As Anglea Watercutter reports for Wired, what makes The OA's fan campaigns unique is their willingness to go offline to ensure their message is heard. The general course of action for shows that have met an untimely end is for fans to make a huge deal about it on Twitter, in online petitions, and in any other form of viral digital protest they can manage. But The OA's fans are staging IRL protests to get Netflix's attention with an interesting dual effect. Showing up with your physical body to stage a flash mob or go on a hunger strike suggests a deeper commitment to purpose than firing off a tweet. But it also "[speaks] in the language the streamer understands: viewership numbers," as Watercutter puts it.

"This shows a deep understanding of how TV works now," she writes. "They believe the streaming giant didn't do enough to promote their show, so they're doing it themselves."

The OA creators Brit Marling (who also stars in the series as its titular angel) and Zal Batmanglij originally pitched Netflix execs a five season arc for the show, according to IndieWire.

"The OA is fantastic," Netflix Vice President of Original Series Cindy Holland said in a promising July 2018 interview, ahead of Season 2. "We were really excited and sat at the edge of our seats when they started talking about Season 2. I’ve seen some early cuts and the fans will be very happy."

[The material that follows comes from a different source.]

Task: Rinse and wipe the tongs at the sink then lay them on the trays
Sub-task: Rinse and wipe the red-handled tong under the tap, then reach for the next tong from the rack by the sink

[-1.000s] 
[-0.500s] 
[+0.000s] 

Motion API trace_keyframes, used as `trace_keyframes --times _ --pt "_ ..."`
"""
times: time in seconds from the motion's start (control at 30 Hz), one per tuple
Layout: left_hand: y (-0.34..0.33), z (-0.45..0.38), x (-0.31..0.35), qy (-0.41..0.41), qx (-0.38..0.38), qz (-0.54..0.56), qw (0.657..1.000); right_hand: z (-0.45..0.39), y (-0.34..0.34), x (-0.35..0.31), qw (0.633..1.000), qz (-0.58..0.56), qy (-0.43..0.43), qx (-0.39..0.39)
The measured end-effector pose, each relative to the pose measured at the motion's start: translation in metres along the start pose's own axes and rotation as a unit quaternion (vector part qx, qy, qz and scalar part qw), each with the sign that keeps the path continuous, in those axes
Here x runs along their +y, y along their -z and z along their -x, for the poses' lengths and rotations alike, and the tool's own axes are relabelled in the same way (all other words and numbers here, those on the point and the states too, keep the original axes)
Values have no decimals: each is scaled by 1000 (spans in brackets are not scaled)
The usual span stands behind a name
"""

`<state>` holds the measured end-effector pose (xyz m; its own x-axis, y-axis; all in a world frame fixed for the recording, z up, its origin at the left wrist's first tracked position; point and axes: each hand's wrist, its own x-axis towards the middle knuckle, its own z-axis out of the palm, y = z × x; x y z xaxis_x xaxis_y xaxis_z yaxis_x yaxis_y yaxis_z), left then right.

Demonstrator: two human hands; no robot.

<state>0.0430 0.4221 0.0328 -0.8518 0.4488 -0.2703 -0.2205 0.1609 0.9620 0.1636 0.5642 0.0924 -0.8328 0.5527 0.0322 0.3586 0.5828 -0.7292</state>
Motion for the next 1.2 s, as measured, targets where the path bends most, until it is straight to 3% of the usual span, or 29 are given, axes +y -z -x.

But despite Netflix's apparent enthusiasm for the quality of the show, it remained a niche title, and its gorgeously made episodes didn't draw enough of an audience for the streamer to continue the series.

A common refrain from The OA's Season 1 reviews was that the show played out more like a seven-hour movie split up into episodes, rather than a season of television. But Marling and Batmanglij said in a 2016 Variety interview that that was by design. "The OA is one long story being released in chunks," IndieWire noted, "rather than a developing narrative that shifts to a new direction after each season." Marling and Batmanglij referred to it as "a riddle." It's entirely possible that this genre-smashing work of television was just a little too ahead of its time to resonate with audiences on a large scale.

Nicola Goode/Netflix

In the meantime, fans are doing everything they can to bring awareness to the show in the hopes of resurrecting it. Last month, #SaveTheOA organized two flash mobs of people performing the "movements" from the show: one staged in front of Netflix's Los Angeles headquarters, and one staged in front of a #SaveTheOA billboard in Times Square, paid for by a #SaveTheOA GoFundMe. Fans also picketed the Netflix LA offices, with one protestor's sign revealing that she was on a hunger strike. The show's Change.org petition has nearly 85,000 signatures.

On Aug. 28, Variety reported that a potential plan to give The OA a wrap-up movie à la Sense8 had also fallen through, so for now, it seems like there's a very long road to resurrecting the show, if fans can get there at all.